Beschrijving van de attractie
Toen de kapel van Santo Domingo de Guzman werd gebouwd in het klooster van St. Dominic, en dit gebeurde in de 18e eeuw, bestond de stad Panama twee eeuwen. In die tijd was het niet eens denkbaar dat de kapel binnen enkele eeuwen zou worden omgebouwd tot het Koloniaal Museum voor Heilige Kunst, waar voorwerpen van religieuze eredienst werden gepresenteerd, bewaard in de rijkste kerken en privé-huizen van deze hoek van de stad. Nieuwe wereld.
Een kleine witte kapel bevindt zich in de buurt van het gebouw van het klooster van St. Dominic - een ooit prachtig gebouw, gebouwd in 1678 en beschadigd door twee branden die de toren en het interieur van het gebouw verwoestten. In de 19e eeuw, nadat Panama onafhankelijk werd, werd de bouw van het klooster overgenomen van de katholieke kerk. Het huisvestte verschillende bedrijven, zoals een bakkerij en een timmerwerkplaats. Er was een tijd dat het kloostergebouw werd omgebouwd tot openbare toiletten.
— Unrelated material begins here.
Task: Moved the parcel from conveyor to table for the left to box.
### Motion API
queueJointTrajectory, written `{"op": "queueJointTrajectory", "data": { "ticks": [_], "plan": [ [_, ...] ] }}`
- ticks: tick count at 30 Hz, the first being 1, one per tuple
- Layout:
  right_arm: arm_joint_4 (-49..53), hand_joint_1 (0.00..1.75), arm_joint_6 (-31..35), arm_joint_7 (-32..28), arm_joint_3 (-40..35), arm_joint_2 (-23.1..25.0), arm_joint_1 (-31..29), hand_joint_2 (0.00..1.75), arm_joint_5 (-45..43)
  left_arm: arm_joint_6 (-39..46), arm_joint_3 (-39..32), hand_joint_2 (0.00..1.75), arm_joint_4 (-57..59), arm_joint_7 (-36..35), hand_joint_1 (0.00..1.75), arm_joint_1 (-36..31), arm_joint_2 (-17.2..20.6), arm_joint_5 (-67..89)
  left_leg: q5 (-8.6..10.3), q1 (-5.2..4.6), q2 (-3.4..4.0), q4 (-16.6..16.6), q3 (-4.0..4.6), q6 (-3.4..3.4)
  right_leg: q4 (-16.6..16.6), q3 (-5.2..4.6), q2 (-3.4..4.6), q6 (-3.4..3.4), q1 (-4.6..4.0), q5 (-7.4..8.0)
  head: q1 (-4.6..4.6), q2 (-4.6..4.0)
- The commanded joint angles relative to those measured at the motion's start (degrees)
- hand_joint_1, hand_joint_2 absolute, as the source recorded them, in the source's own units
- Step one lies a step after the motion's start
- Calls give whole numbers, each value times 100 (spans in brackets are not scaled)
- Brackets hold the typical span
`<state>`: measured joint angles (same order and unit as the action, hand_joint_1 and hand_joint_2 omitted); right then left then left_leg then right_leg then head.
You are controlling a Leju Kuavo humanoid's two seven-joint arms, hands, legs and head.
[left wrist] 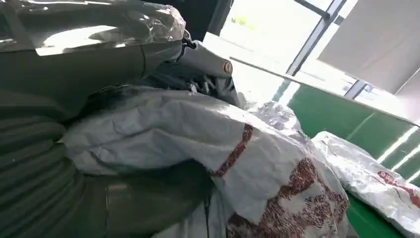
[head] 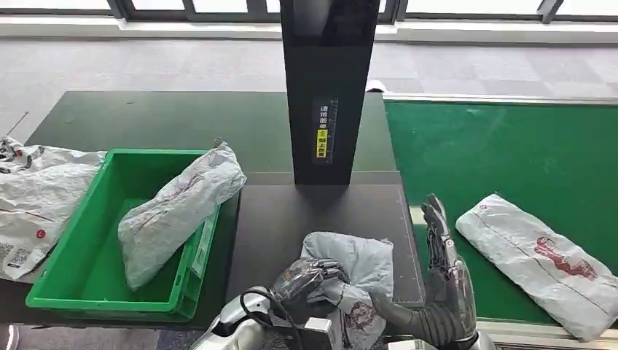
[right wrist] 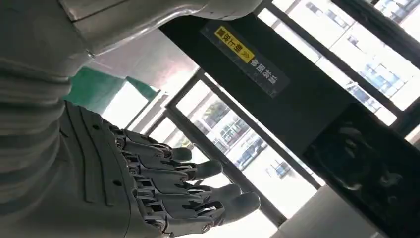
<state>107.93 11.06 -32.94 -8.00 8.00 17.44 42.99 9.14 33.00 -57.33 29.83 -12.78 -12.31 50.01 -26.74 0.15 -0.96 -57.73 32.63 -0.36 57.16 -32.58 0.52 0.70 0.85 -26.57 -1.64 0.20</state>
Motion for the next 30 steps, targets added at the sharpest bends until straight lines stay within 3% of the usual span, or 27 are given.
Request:
{"op": "queueJointTrajectory", "data": {
  "ticks": [1,13,20,24,27,30],
  "plan": [
    [-64,0,23,8,172,97,-64,175,13,1013,-477,175,111,-209,175,177,-154,406,0,1,9,3,-3,-1,-4,1,3,-2,-1,3,0,0],
    [-1,0,125,-41,124,109,-11,175,-12,1357,-792,175,222,-188,175,72,-262,377,1,2,7,4,-4,-2,-5,3,-2,-3,-3,2,0,0],
    [-24,0,155,-90,135,135,-9,175,-42,1579,-1293,175,-1023,-126,175,351,-101,23,1,4,24,4,6,-4,-4,-11,11,-7,-6,7,0,0],
    [47,0,159,-202,193,190,95,175,-169,2123,-1729,175,-2208,100,175,703,-22,-307,-1,5,21,2,5,-3,-2,-8,11,-6,-6,4,0,0],
    [50,0,137,-290,258,218,97,175,-248,2075,-1952,175,-3249,117,175,948,76,-465,-5,7,29,-4,13,-4,4,-18,18,-6,-8,3,0,0],
    [50,0,140,-314,256,201,130,175,-284,2092,-2017,175,-3537,90,175,982,117,-439,-4,5,28,2,9,-4,1,-18,16,-8,-7,2,0,0]
  ]
}}
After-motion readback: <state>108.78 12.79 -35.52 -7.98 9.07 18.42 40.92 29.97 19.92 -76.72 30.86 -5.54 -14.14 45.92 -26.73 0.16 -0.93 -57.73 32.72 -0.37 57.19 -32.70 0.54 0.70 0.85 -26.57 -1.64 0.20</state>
Vóór de bouw van het Panamakanaal bestudeerden een aantal ingenieurs de boog van het klooster, die een voorbeeld werd van een anti-seismisch ontwerp.
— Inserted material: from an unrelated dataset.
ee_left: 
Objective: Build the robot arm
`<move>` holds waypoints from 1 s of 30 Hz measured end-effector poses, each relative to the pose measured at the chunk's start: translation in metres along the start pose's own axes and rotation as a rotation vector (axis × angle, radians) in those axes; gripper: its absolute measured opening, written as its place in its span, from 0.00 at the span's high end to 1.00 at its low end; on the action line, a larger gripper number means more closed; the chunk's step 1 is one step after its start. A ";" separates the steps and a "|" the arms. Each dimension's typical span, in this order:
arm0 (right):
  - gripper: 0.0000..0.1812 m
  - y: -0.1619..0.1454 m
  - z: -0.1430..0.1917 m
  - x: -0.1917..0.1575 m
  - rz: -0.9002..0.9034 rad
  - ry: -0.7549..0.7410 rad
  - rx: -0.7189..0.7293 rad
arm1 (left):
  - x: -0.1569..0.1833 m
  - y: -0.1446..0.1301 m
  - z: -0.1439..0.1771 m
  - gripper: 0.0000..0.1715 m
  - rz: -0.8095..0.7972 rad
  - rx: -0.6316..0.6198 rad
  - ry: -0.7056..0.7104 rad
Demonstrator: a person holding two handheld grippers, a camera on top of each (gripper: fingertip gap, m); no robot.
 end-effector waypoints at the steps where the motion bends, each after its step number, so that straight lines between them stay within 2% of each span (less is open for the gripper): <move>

De kloosterkapel in het centrum van het oude Panama werd in 1974 gerestaureerd en opnieuw ontworpen voor de behoeften van het museum. Sommige voorwerpen die in het museum te zien zijn, zijn gemaakt door Spaanse ambachtslieden. Anderen, gemaakt door Amerikaanse ambachtslieden, geven inzicht in de invloed van Zuid-Amerikaanse kunst op traditionele technieken en stijlen uit de Oude Wereld. Veel van de exposities zijn geproduceerd in Quito of Lima en verbazen met de verfijning van hun decoratie. Het meest interessante onder de bezoekers is het altaar, dat werd gered van de piraten van Henry Morgan. Een plaatselijke priester, die de pogroms en overvallen in de stad gadesloeg, besloot het gouden altaar te redden door het met zwarte verf te schilderen. De piraten merkten het goud niet op en raakten het altaar niet aan.